Vier Wochen später Vertretungsstunde in derselben Klasse. Sie wollten die Fortsetzung der Geschichte hören. Kein einziger hatte sie inzwischen gelesen.
Zum Haareraufen.

 Dieter Wal meinte dazu am 22.01.20:
@Graeculus: "Vertretungsstunde. Ich habe den Inhalt von R. L. Stevensons "Der Flaschenteufel" erzählt, bin aber nicht bis zum Ende gekommen, weil es läutete. Ende der Stunde. Empörung. "Das können Sie doch nicht machen, jetzt wegzugehen!"
Das Buch lesen, habe ich empfohlen.
Vier Wochen später Vertretungsstunde in derselben Klasse. Sie wollten die Fortsetzung der Geschichte hören. Kein einziger hatte sie inzwischen gelesen.
Zum Haareraufen."

Meine väterliche Großmutter Emilie Wallentin, geborene Grasser war Märchenerzählerin. Sie konnte Märchen auswendig und erzählte sie uns Enkeln. Wenn ich das Märchenfragment "Das Wasser des Lebens" schrieb, dann wegen ihr, Grimms und Bechstein. Ein Märchenerzähler ist für seine Zuhörer ein Vermittler zwischen Himmel und Erde, zwischen Jenseits und Diesseits. Du toppst jedes TV-Gerät, jedes Kino, jedes Theater und praktisch jeden Gott, weil Du in der Tradition der Schamanen als Erzähler stehst, dem gesprochenen Wort. Niemand will lesen, solange aus deinem Mund Welten entstehen.

Antwort geändert am 22.01.2020 um 21:40 Uhr

 FrankReich (22.01.20)
Ich möchte gern nach der Einäscherung in meinem Laptop beigesetzt werden.

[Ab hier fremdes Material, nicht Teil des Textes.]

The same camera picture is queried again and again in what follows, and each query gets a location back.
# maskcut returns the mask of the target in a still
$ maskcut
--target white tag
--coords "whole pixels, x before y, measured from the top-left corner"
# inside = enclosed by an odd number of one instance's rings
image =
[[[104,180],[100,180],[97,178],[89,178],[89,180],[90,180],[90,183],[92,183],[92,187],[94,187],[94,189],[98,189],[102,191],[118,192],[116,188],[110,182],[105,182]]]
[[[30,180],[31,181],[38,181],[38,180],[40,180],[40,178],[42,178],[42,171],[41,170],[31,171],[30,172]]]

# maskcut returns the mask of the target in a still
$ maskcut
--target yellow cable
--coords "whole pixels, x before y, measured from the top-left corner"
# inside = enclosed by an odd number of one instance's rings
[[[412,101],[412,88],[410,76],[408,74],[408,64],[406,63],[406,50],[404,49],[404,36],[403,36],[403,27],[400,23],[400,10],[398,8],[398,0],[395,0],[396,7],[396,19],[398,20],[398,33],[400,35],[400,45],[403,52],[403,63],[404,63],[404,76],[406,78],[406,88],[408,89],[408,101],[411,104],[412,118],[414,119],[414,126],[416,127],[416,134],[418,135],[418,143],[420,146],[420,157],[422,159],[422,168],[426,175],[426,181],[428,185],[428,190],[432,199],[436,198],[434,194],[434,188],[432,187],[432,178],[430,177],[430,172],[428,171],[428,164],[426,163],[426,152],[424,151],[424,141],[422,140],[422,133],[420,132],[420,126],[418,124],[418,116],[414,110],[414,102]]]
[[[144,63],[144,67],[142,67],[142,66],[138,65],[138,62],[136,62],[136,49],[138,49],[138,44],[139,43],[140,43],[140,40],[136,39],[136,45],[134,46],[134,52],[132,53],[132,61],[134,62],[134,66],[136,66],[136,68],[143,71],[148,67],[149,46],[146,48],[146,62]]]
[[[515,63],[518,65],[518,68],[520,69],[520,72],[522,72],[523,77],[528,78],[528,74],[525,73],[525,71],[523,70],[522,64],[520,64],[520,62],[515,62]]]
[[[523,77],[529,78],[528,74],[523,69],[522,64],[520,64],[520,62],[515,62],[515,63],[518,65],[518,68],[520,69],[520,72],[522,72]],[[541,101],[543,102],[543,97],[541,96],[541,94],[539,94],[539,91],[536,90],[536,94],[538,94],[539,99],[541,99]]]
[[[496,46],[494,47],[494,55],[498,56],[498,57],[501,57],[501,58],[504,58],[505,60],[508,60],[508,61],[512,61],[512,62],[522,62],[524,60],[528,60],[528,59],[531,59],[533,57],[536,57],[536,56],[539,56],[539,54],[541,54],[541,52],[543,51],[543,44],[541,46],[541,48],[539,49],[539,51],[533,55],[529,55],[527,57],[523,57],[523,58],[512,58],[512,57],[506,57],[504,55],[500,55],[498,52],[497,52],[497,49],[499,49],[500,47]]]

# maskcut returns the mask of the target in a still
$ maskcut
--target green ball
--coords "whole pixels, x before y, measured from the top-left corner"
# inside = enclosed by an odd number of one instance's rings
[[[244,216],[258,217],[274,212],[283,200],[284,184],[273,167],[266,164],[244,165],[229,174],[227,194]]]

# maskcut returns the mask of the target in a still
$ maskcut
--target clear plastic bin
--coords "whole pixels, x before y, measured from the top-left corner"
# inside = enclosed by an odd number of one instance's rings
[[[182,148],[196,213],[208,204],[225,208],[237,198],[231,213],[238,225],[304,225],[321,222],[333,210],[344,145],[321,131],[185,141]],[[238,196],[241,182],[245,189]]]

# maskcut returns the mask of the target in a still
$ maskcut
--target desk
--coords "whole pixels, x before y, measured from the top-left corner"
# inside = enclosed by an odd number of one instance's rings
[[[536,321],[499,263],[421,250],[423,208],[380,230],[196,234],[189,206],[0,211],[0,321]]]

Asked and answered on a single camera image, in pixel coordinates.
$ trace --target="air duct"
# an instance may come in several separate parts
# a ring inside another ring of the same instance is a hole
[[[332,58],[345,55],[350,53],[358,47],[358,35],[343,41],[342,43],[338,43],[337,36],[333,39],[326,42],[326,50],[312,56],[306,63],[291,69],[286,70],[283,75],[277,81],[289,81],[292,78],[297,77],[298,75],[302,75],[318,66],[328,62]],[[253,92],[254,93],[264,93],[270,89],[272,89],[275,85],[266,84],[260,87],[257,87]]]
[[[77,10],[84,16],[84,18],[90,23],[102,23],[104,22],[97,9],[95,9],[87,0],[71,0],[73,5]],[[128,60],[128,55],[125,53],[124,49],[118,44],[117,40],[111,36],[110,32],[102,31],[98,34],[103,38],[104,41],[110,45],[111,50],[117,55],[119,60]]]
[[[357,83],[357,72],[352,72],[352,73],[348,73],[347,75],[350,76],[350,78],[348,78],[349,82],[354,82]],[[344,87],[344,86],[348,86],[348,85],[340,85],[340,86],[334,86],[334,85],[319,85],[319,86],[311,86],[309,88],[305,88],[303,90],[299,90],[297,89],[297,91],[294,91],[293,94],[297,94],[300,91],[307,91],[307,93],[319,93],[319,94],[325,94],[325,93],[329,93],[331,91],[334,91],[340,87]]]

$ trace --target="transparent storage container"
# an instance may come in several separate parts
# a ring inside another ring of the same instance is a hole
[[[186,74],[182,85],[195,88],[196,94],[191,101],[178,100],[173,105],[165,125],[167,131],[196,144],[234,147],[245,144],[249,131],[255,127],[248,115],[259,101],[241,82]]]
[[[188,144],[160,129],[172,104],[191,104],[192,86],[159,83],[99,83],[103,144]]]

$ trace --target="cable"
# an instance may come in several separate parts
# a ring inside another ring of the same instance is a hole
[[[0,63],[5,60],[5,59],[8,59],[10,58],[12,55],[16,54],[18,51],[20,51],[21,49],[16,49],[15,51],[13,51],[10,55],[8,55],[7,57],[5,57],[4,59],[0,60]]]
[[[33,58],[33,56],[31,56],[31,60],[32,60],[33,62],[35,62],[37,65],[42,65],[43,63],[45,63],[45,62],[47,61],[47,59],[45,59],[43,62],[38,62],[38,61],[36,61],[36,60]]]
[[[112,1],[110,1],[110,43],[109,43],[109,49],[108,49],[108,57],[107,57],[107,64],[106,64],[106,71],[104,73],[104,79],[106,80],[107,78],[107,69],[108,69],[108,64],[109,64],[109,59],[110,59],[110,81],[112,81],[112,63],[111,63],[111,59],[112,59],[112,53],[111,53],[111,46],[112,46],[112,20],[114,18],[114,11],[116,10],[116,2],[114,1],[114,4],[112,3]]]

 AchterZwerg meinte dazu am 22.01.20:


Und ich in meinem alten Standgerät.

 Graeculus meinte dazu am 22.01.20:
Asche über meinen Laptop & mein Smartphone!
Das werden sie als Kulturschande empfinden, sofern das Gerät noch relativ neu ist.

 TassoTuwas (22.01.20)
Bücher bzw. schriftliche Aufzeichnungen gibt es seit Jahrtausenden und wird es in auch in Jahrtausenden noch geben.

Ohne Rücksicht darauf, dass es dann schon lange keine Menschenheit mehr gibt

TT

 Graeculus meinte dazu am 22.01.20:
Dann können wir nur darauf hoffen, daß Aliens unseren Planeten entdecken, die Bücher lesen und (a) sich wundern oder (b) begeistert sind. Tippe auf (a).

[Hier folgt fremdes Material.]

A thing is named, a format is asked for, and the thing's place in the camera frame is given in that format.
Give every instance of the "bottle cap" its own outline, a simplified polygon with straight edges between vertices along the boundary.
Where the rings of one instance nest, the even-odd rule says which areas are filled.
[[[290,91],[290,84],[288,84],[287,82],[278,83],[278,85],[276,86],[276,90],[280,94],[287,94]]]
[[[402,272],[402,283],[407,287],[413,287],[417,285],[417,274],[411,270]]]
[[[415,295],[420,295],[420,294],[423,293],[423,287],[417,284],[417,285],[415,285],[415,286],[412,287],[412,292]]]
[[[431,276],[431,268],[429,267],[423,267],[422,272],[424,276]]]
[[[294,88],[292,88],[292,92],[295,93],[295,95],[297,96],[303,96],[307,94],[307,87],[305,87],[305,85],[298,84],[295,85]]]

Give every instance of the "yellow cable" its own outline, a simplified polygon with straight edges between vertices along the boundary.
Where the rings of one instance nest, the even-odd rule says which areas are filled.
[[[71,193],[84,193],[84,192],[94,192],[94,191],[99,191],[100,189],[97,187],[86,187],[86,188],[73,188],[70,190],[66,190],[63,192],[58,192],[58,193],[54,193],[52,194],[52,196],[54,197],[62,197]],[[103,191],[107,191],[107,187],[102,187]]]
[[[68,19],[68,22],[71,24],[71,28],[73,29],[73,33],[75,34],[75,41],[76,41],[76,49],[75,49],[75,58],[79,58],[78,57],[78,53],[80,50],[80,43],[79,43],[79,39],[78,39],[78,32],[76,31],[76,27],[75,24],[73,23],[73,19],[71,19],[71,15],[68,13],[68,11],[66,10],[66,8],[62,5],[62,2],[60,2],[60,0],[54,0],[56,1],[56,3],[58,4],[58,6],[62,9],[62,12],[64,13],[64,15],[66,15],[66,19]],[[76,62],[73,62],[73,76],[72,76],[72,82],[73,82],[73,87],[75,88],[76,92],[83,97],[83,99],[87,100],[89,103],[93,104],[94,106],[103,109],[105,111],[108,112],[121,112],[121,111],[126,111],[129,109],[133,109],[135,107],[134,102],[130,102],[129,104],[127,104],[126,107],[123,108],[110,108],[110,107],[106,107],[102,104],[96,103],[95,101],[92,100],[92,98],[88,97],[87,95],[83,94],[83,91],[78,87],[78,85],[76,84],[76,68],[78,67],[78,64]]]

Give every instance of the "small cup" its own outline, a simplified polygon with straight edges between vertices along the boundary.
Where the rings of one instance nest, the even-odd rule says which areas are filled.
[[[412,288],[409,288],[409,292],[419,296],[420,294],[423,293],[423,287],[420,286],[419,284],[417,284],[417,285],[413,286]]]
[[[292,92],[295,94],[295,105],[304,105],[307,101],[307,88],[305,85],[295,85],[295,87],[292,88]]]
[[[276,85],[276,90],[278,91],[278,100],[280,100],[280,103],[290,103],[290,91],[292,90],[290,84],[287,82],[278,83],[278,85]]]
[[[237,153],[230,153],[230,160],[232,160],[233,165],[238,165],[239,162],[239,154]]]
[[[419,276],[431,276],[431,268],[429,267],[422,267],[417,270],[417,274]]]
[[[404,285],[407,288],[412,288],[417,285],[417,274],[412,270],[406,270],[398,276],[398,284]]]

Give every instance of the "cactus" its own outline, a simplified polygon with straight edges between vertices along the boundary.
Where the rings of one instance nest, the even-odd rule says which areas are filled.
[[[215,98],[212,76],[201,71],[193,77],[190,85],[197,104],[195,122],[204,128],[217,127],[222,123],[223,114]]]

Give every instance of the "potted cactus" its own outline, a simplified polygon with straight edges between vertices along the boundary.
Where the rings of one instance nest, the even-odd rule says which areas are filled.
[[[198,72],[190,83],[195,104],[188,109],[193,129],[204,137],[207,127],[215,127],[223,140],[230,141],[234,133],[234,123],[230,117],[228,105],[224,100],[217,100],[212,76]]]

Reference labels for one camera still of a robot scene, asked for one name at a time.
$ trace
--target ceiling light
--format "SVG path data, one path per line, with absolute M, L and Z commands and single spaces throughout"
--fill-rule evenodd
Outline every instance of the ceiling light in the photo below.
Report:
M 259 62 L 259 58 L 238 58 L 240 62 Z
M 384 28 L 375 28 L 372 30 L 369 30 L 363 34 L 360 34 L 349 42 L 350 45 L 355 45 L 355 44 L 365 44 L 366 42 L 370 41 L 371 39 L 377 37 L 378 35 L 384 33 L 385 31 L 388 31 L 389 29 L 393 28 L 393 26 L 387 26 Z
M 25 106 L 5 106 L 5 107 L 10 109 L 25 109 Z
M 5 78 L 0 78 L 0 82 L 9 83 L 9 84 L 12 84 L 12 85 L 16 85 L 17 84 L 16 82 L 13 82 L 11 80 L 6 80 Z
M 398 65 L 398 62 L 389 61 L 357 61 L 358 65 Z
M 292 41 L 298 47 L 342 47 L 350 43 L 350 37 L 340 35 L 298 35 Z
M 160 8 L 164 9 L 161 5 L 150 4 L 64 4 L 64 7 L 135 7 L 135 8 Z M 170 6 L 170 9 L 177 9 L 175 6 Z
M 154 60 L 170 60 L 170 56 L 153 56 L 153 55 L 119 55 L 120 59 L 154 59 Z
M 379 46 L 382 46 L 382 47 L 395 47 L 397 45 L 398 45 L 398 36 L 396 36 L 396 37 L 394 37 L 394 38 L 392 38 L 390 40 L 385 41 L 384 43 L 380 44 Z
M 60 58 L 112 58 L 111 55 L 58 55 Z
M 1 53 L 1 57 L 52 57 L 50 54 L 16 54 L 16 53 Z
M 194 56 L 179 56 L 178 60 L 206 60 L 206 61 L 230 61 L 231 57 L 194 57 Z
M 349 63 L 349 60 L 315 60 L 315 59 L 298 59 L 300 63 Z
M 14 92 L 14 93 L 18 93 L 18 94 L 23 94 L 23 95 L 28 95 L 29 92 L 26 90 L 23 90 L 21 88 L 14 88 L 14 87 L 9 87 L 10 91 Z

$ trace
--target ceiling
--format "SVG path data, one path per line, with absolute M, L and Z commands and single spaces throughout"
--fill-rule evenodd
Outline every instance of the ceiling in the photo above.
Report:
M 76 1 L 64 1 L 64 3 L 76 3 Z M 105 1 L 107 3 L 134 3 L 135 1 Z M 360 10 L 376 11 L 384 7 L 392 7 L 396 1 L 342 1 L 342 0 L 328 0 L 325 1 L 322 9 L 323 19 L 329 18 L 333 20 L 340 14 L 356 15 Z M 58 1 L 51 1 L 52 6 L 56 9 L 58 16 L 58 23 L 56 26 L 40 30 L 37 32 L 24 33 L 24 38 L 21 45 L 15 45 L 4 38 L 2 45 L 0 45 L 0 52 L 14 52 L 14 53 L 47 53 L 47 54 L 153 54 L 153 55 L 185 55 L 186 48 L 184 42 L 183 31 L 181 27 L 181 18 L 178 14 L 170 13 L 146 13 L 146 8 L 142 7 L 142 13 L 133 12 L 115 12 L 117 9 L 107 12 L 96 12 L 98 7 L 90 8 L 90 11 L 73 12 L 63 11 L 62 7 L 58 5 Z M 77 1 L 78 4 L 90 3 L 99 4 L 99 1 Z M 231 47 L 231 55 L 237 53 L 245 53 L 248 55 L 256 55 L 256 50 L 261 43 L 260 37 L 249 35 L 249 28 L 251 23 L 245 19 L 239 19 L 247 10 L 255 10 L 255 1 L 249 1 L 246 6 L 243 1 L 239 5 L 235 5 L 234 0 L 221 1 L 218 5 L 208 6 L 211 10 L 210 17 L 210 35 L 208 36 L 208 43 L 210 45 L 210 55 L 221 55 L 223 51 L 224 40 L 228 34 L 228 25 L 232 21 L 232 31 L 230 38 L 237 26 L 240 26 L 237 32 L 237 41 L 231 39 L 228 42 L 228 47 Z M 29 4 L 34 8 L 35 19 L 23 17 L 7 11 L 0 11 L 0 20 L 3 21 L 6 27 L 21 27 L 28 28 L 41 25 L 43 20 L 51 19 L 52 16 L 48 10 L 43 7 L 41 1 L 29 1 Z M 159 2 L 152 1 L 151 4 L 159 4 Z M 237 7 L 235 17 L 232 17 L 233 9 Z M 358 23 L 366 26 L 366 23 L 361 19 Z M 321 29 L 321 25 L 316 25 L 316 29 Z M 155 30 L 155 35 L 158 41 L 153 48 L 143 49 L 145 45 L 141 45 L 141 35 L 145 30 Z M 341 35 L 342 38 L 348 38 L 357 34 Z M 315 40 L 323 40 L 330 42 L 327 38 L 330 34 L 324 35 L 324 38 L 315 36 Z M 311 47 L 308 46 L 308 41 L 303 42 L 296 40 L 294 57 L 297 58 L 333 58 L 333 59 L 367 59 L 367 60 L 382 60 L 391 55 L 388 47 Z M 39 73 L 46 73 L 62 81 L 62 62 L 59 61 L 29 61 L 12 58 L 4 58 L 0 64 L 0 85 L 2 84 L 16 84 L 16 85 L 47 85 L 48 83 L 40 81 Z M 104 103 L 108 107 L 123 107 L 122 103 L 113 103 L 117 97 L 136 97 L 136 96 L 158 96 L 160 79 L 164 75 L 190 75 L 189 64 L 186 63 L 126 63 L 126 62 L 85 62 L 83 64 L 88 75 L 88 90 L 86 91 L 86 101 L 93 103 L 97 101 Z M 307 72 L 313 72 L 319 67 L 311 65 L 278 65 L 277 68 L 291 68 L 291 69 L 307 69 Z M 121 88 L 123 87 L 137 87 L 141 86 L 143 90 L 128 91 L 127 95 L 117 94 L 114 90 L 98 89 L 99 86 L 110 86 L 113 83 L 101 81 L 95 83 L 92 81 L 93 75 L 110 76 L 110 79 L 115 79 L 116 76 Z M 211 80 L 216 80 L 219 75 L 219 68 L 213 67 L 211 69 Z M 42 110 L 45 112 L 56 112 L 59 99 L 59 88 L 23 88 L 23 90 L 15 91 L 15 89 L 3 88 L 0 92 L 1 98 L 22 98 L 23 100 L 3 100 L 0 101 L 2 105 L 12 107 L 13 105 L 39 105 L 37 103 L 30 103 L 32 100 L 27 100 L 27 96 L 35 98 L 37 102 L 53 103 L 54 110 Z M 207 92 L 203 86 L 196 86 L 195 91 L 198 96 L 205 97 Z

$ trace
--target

 EkkehartMittelberg (22.01.20)
Lieber Graeculus, du bist ein liebenswerter Anwalt der Buchkultur, von dem ich immer wieder lernen kann. Wer sich den sinnlichen Genuss des Umgangs mit Büchern nicht vorstellen kann, dem empfehle ich meine Besprechung von Alberto Manguel: "Eine Geschichte des Lesens" hier bei kV.
Beste Grüße
Ekki

 Graeculus meinte dazu am 22.01.20:
Ein (zunehmend melancholischer) Anwalt der Buchkultur, das bin ich wohl.
Vor 100 Jahren hätte ich sicher das Pferd gegen das Auto verteidigt.

Deine Manguel-Besprechung werde ich mal suchen und mir durchlesen.